Blessed Are the Persecuted



 “Blessed Are the Persecuted”

“Blessed are they which are persecuted for righteousness’ sake: for theirs is the kingdom of heaven. Blessed are ye, when men shall revile you, and persecute you, and shall say all manner of evil against you falsely, for my sake. Rejoice, and be exceeding glad: for great is your reward in heaven: for so persecuted they the prophets which were before you” (Matthew 5:10- 12).

This blessing of the Lord, like the ones before it, falls on our natural ears like discord. Blessed? When people talk insultingly of us? When they do unkind, spiteful, even harmful deeds to us?

There is an important point of clarification in this beatitude. “For righteousness’ sake … for my sake.” Jesus is not putting a blanket blessing on all those who are reviled or harmed, but on those who are maligned and mistreated for His sake.

When we consider this beatitude, our thoughts may first go to countries that have been intolerant of Christianity, countries where Christians have been put in prison, tortured, and killed for their faith.
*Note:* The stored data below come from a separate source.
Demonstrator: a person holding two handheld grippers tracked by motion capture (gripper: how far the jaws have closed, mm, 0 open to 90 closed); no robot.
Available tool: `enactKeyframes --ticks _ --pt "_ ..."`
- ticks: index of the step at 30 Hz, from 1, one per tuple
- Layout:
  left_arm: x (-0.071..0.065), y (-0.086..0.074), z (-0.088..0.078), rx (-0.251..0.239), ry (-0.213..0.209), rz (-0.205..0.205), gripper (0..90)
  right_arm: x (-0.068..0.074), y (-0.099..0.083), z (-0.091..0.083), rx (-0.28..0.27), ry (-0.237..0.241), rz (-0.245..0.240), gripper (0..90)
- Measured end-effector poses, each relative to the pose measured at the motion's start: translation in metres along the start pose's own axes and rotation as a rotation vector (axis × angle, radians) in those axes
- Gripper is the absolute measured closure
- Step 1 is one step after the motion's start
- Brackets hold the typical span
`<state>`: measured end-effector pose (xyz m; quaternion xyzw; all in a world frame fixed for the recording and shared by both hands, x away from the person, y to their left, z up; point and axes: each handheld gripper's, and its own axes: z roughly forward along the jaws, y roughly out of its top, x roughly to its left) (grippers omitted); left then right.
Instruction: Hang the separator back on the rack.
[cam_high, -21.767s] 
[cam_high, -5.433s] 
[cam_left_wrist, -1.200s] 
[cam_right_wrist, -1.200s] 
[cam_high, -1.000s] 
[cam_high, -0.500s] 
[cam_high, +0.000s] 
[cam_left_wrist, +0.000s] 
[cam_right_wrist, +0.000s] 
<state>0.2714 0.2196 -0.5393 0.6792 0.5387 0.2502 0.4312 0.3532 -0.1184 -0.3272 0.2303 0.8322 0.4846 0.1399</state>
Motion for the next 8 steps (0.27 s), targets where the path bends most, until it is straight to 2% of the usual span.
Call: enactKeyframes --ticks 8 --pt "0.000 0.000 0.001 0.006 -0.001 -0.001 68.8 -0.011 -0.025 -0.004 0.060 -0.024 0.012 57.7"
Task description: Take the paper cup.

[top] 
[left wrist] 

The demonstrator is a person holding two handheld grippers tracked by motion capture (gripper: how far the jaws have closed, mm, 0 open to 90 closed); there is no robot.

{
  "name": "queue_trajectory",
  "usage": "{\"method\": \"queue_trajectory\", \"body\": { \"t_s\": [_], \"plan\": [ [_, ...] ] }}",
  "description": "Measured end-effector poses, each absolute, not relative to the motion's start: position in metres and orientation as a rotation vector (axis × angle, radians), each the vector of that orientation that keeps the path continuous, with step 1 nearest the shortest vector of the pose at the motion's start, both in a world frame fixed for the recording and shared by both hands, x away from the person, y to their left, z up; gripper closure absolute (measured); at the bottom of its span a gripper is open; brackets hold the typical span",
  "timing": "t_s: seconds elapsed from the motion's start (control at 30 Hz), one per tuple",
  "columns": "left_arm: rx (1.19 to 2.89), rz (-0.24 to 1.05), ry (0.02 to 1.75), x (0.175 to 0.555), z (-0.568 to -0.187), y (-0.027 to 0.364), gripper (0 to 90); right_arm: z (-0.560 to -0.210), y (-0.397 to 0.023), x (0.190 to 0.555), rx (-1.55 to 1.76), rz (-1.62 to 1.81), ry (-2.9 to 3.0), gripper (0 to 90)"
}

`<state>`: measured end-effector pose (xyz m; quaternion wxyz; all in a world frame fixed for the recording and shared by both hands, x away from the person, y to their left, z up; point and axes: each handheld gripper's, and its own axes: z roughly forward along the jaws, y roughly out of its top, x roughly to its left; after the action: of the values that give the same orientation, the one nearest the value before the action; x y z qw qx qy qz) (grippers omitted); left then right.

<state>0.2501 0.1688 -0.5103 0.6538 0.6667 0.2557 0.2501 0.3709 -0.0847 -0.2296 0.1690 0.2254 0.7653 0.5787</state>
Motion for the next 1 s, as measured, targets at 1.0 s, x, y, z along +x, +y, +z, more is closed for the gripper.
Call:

And the Lord’s blessing certainly falls on such. Of such is the kingdom of heaven! The Apostle Paul, however, after describing such hardships in his own life, wrote, “Yea, and ALL that will live godly in Christ Jesus shall suffer persecution” (2 Timothy 3:12).

There has always been a deep antagonism from Satan toward God, from the world toward the Church, and thus from the ungodly toward the godly. This is not to say that every believer hates every unbeliever. But it is to say that there is an essential conflict between evil and good, and that this conflict will spill out of unbelieving, sinful, carnal people against believing, righteous, Spirit-filled people. It will spill out in derogatory remarks, in cutting accusations, in spiteful attitudes, in unfair dealings, and sometimes in physical harm.

The more subtle persecution and sometimes the most malicious comes from those who hide their carnality and sinfulness behind religious cloaks. Jesus found it so. The Gentile rulers, Pilate and Herod, would have set Jesus free, but the Scripture-thumping religious leaders were hostile beyond reason. Hypocrisy–form without life–is still with us, and therefore, those who live like Jesus will be despised and persecuted. Following are some examples:

  1. Those who live by principles, not simply by Church standards, may make applications that threaten the comfortable boundaries of legalistic Church members. First they will draw raised eyebrows, then confrontation, and then they will become the object of gossip, evil assumptions, snide remarks, and worse.
  2. Those who live heart and soul for Jesus and His eternal kingdom will not have the material values of Western culture, and thus they will not enter into the normal round of buying, working, laying up, or living for pride or pleasure. Where the Church has become worldly in these things, people who live like Jesus will become a source of irritation. They will be accused of being financially incompetent.
  3. Those who have eternal vision for their children, and who take definite steps in training them in God’s ways, steps that set them apart from the norm, will likewise be reviled. They don’t fit in. Their children are not permitted to participate even in some Church-sponsored activities. They don’t buy into the latest recreational activities.

Let’s balance these examples with recognizing that there is no virtue in being different. There is a blessing only in living righteously, like Jesus.

And Jesus said, “Rejoice!”

Even when our actions have been righteous, we find that our natural reactions to unkind, cutting, sarcastic, demeaning, words and actions are carnal. We don’t naturally rejoice when mistreated. It is far easier to be discouraged, to find sympathizers, to lash back, to mentally review the hurt and grow bitter.

Jesus said, “Blessed are they which are persecuted for righteousness’ sake.”

Why should we rejoice?

    1. Because persecution identifies us with Jesus.
    2. Because persecution for righteousness’ sake identifies us with the most noble, godly, shining characters in history.
    3. Because Jesus counts us as part of His heavenly kingdom.
    4. Because our reward in heaven is measured at least to some extent by what we sacrifice on earth for the name of Jesus.
    5. Because persecution provides an opportunity to reflect the character and mission of Jesus.
    6. Because the Lord’s special care for His people is revealed in times of rejection and difficulty.
    7. Because rejoicing in the Lord delivers us from those carnal responses that mar our testimony for Jesus.

When you have done right and were criticized, insulted, ignored, laughed at, and held at arm’s length for it, how have you responded?

Jesus says, “Rejoice!” And He knows what He is talking about.